[Recorded data]
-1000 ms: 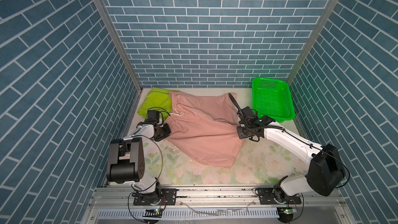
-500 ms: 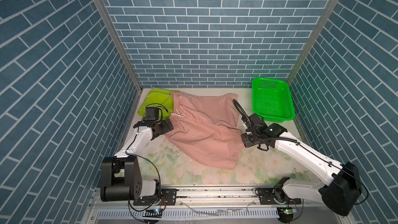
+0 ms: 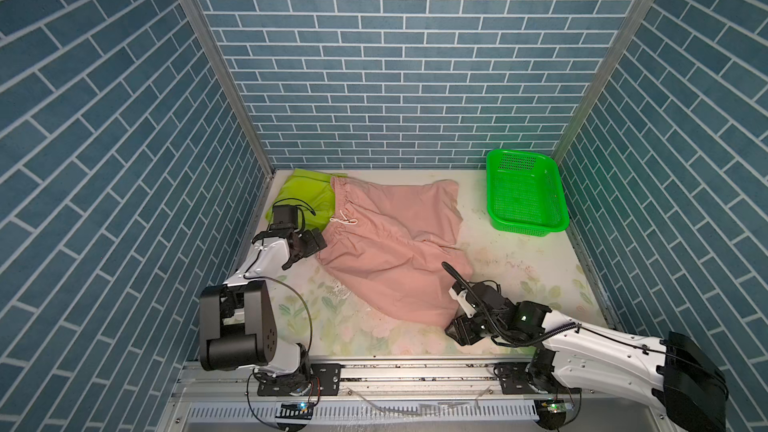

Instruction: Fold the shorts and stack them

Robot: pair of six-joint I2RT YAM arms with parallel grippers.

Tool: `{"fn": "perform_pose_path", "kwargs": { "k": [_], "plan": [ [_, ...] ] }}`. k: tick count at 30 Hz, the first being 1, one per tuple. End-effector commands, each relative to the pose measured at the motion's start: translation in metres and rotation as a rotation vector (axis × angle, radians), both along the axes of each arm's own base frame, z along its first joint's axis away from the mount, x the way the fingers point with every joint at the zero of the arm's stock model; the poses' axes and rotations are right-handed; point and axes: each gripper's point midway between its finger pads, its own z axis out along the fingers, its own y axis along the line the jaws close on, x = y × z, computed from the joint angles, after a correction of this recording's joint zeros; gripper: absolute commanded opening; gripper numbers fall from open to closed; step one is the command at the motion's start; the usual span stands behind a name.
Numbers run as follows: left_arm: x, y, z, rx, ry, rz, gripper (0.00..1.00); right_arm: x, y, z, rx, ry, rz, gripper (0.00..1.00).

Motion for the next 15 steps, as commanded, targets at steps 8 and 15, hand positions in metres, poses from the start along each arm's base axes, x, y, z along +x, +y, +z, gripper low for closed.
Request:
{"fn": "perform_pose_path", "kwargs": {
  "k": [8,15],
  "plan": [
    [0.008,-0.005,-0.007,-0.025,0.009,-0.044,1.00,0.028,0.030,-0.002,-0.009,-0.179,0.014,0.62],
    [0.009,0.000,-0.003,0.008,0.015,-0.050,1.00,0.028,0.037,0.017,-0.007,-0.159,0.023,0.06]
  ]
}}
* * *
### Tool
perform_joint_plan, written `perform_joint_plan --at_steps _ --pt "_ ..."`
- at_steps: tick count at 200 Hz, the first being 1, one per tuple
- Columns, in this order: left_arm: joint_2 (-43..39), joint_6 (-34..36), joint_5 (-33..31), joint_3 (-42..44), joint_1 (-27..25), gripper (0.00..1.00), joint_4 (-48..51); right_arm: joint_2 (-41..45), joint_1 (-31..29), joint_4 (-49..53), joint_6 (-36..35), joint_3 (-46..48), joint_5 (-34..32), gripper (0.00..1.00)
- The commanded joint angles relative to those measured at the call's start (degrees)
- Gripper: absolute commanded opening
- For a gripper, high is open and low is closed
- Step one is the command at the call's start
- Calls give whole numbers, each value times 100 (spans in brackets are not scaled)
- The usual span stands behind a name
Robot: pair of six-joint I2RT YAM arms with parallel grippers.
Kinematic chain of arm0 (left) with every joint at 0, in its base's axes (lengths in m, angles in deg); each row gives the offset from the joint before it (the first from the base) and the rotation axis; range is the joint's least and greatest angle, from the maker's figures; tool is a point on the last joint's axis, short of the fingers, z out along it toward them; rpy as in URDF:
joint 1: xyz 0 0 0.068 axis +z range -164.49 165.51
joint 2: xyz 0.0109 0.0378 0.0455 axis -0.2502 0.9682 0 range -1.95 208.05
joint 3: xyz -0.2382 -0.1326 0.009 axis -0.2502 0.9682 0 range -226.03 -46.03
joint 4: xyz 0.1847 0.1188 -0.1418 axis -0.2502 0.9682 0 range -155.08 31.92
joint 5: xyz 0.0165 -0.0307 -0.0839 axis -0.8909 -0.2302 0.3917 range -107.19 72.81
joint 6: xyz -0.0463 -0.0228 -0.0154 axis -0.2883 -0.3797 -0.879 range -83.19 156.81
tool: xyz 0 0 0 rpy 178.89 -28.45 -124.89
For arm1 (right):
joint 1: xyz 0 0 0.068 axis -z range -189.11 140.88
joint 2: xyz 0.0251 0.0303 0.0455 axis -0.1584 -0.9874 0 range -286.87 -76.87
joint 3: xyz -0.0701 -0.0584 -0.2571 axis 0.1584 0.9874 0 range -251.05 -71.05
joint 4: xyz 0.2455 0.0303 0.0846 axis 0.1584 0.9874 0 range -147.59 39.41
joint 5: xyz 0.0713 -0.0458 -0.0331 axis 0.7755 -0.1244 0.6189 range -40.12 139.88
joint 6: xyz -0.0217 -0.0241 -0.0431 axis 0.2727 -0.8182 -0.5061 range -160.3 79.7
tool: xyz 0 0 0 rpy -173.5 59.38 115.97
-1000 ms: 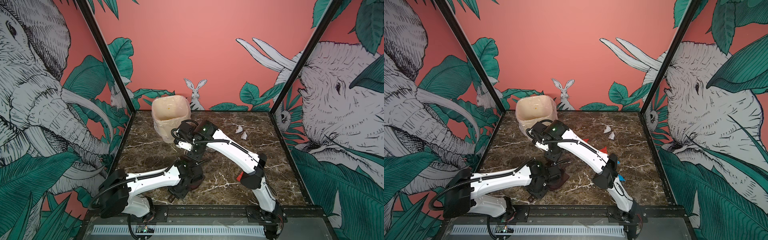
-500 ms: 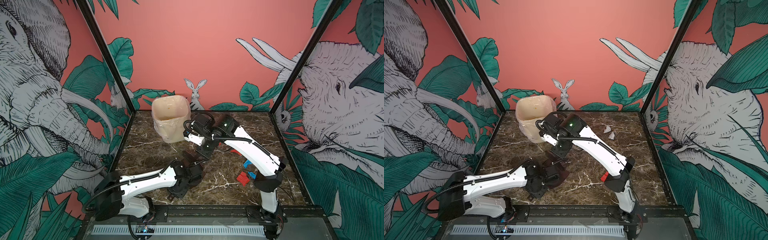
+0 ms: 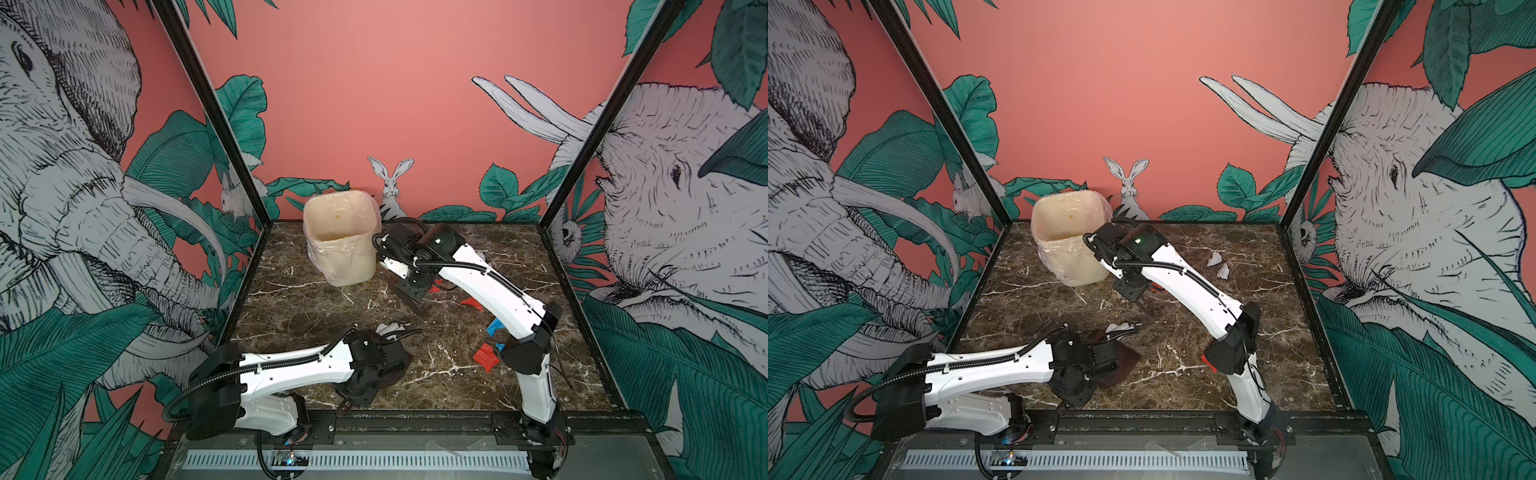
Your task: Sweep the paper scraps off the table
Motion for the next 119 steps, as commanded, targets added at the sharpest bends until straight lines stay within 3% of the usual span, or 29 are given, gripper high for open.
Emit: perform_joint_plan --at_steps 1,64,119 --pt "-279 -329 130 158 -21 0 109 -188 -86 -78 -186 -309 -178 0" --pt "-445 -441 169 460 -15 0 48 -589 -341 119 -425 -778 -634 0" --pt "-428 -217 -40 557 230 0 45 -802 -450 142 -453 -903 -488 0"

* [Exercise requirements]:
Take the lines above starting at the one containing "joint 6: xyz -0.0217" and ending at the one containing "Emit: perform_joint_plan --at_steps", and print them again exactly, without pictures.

* [The answer]:
joint 6: xyz -0.0217 -0.0241 -0.0431 axis 0.2727 -0.8182 -0.5061 range -160.3 79.7
tool: xyz 0 0 0 rpy -173.5 59.38 115.97
-1000 ms: 
-500 ms: 
+0 ms: 
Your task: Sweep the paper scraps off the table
Motion for the next 119 steps, as commanded, targets added at the sharpest bends until straight lines stay within 3% of the usual span, or 29 are given, gripper high for open.
Emit: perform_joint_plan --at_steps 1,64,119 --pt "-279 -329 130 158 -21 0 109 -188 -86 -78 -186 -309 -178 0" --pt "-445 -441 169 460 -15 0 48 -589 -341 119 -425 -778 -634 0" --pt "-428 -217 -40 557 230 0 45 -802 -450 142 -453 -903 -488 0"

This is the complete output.